I'm not 100% sure but it suspect since the java was in trouble as well and loves potassium, that it's the aristata taking a lot of potassium from the watercolumn. This or the phosphate but KH2PO4 did the trick on it..  And the little i have left now is realy flourishing..

Here a pic of the little one erecting since it gets thsi stuff..


----------



## Timon Vogelaar (7 Sep 2016)

That's nice Zozo! I have all ferts as wel because i wanted to dose EI. 
Later on i figured i had better results with dosing profito. And now i'm dosing NPK as wel. 

However, this is not the first time i read on Ukaps that members having good experience dosing extra Potassium. 
I don't really like dosing PO4 and NO3 because i think there is enough available in my almost 5 weeks old setup. 
I have KH2PO4 but i don't know a recipe to dose it. How many should i dose?


----------



## zozo (7 Sep 2016)

Timon Vogelaar said:


> That's nice Zozo! I have all ferts as wel because i wanted to dose EI.
> Later on i figured i had better results with dosing profito. And now i'm dosing NPK as wel.
> 
> However, this is not the first time i read on Ukaps that members having good experience dosing extra Potassium.
> ...


put 3.6 grams (4 gram may also) in a 500ml bottle, top it off with demineralized water and shake it..

2ml from that solution in 100 litre raises phosphate with 0.1 ppm.. Our aim should be 0.5 to 1.5 ppm phosphate.
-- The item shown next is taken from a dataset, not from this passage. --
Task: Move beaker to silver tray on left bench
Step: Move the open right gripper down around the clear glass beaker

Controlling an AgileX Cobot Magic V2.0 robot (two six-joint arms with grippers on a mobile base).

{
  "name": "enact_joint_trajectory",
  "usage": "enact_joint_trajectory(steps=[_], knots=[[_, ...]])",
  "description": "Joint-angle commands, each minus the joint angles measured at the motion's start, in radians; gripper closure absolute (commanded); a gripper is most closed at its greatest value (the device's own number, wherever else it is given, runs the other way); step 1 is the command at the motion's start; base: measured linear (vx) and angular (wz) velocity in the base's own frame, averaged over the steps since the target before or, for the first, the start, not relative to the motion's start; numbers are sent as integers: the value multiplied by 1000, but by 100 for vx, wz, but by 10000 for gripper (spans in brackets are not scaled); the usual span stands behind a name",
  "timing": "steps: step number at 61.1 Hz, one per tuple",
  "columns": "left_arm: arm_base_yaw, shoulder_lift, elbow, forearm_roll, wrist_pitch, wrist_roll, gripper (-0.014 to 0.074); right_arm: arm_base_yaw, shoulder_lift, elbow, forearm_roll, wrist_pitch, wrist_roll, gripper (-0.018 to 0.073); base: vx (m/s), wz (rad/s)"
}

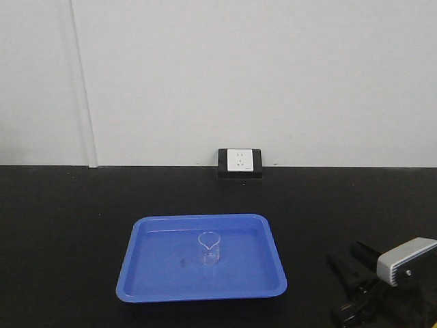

It also raises the potassium a little, can't find any description how much potassium it actualy adds. But with this product the aim is rais phosphate. 

if not enough potassium you could use KNO3 (potassium nitrate) to add next to it.
82 grams of KNO3 in 500ml bottle toped off with demi water..

1ml of this on 100 litre will raise potassium with 0.65ppm 
in average 20ppm potassium is held as a good weekly dosage. Harmless if potassium dosage is higher but probably not necessary.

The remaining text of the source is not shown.